## Task to carry out
The material below must be restated exactly, line by line.

## Data excerpt
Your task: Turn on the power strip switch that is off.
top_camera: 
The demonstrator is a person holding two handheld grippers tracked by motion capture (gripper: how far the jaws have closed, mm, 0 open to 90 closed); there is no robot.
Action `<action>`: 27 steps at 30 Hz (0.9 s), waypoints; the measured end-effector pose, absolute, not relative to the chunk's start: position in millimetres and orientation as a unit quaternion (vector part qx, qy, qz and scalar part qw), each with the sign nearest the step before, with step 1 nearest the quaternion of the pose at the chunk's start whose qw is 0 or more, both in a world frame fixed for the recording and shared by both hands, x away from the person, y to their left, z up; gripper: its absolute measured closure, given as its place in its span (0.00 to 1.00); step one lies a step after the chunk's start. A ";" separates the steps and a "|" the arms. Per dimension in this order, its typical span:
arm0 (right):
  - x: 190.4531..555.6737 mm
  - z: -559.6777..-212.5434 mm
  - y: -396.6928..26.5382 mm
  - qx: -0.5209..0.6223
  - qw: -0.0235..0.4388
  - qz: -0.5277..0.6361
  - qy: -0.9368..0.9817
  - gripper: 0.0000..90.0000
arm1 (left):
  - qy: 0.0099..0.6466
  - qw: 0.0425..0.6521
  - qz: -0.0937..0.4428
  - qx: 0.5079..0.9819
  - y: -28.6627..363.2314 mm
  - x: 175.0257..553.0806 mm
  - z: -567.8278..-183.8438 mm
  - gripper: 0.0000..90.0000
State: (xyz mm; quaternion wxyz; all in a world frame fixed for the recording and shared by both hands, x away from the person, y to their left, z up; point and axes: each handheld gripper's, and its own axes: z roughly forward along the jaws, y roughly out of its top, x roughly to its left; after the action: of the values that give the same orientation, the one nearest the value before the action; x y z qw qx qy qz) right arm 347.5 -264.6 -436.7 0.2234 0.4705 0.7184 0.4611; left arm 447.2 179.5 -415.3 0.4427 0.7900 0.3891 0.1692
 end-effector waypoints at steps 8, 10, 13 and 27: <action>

## Solution below
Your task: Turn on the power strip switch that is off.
top_camera: 
The demonstrator is a person holding two handheld grippers tracked by motion capture (gripper: how far the jaws have closed, mm, 0 open to 90 closed); there is no robot.
Action `<action>`: 27 steps at 30 Hz (0.9 s), waypoints; the measured end-effector pose, absolute, not relative to the chunk's start: position in millimetres and orientation as a unit quaternion (vector part qx, qy, qz and scalar part qw), each with the sign nearest the step before, with step 1 nearest the quaternion of the pose at the chunk's start whose qw is 0 or more, both in a world frame fixed for the recording and shared by both hands, x away from the person, y to their left, z up; gripper: its absolute measured closure, given as its place in its span (0.00 to 1.00); step one lies a step after the chunk's start. A ";" separates the steps and a "|" the arms. Per dimension in this order, its typical span:
arm0 (right):
  - x: 190.4531..555.6737 mm
  - z: -559.6777..-212.5434 mm
  - y: -396.6928..26.5382 mm
  - qx: -0.5209..0.6223
  - qw: -0.0235..0.4388
  - qz: -0.5277..0.6361
  - qy: -0.9368..0.9817
  - gripper: 0.0000..90.0000
arm1 (left):
  - qy: 0.0099..0.6466
  - qw: 0.0425..0.6521
  - qz: -0.0937..0.4428
  - qx: 0.5079..0.9819
  - y: -28.6627..363.2314 mm
  - x: 175.0257..553.0806 mm
  - z: -567.8278..-183.8438 mm
  - gripper: 0.0000..90.0000
State: (xyz mm; quaternion wxyz; all in a world frame fixed for the recording and shared by both hands, x away from the person, y to their left, z up; point and axes: each handheld gripper's, and its own axes: z roughly forward along the jaws, y roughly out of its top, x roughly to its left; after the action: of the values that give the same orientation, the one nearest the value before the action; x y z qw qx qy qz) right arm 347.5 -264.6 -436.7 0.2234 0.4705 0.7184 0.4611; left arm 447.2 179.5 -415.3 0.4427 0.7900 0.3891 0.1692
 end-effector waypoints at steps 8, 10, 13 and 27: <action>

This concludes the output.